At 2:40 pm October 16th, 2011 Ella Frankie was born, naturally, weighing 2 lbs 6 oz and at 15 inches long. We were told that she wouldn’t come out crying, but that little miracle came out crying. It was a soft cry but nonetheless a cry. Since she was only 31 weeks gestational age, she was immediately taken to the NICU. (Tom and I did get to kiss our little girl first!)
Ella spent 55 days in the NICU. It was a very scary time. There were many ups and downs. Ella came down with late onset Group B Strep Sepsis twice, which almost killed her both times and prolonged her release date. Other than that Ella had no major issues. She was incubated following birth and during each illness, but other than those few times her breathing was great for someone born so early.
Ella came home weighing 4 lbs 6 oz, at 2 months old. She was tiny but perfect! At first we were terrified to be alone with her, but we knew that they wouldn’t have sent her home unless she was ready. At home she received physical therapy until 9 months. She had many appointments with specialists. She had to have her eye sight checked about 3 times, her hearing, her heart and she even had an umbilical hernia that disappeared during the visit when we were supposed to book her surgery. She crawled and walked a little on the late side (12 mths & 16 mths) but her doctors were never worried.

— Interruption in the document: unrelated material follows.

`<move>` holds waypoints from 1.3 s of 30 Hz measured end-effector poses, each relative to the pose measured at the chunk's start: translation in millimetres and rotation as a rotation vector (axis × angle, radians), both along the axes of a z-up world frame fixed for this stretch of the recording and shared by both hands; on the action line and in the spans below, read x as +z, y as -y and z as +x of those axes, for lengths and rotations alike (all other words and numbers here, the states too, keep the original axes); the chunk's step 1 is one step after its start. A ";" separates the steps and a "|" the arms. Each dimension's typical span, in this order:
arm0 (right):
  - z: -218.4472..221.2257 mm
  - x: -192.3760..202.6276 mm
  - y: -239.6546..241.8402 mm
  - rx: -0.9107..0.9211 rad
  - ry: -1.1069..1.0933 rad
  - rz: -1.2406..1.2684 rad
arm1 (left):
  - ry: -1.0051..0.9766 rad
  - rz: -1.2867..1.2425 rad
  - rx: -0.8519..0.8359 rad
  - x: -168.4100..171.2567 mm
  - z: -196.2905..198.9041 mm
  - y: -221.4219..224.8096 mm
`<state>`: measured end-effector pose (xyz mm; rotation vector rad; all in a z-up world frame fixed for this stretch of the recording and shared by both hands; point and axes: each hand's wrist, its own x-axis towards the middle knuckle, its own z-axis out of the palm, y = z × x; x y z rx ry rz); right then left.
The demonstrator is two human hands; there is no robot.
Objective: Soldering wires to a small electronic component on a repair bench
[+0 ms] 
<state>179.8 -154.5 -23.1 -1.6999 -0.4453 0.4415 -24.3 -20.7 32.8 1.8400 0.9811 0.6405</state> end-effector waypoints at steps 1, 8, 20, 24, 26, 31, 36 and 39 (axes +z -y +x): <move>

Ella is now 2 ½ years old. She is tiny, about the size of a 1 year old, but she is beautiful and happy. Her speech isn’t the clearest, but it gets better every day and once again doctors have never been worried about it. She has been in dance class and gymnastics since age 2 and will be starting nursery school in September.
She is still seeing specialists. The most recent is a pediatric endocrinologist. Since she didn’t catch up in height by age 2 we were asked to go to a specialist. We had 1 appointment a few months ago and have a follow up in July. It was suggested that Ella be placed on growth hormones, her height will be watched from now until age 3 and if by then she has not caught up to the doctors liking, she we be placed on growth hormones. Obviously we are hoping she has a growth spurt!
While Ella’s beginning might seem scary and crazy to most who read it, looking back it seems like a distant memory. Every day with our little miracle has been amazing. And no matter what obstacles we have been through to get to this point, we wouldn’t trade them for anything. Ella’s journey to us has made her the person she is today. She has us wrapped around her little finger and that’s exactly how we like it!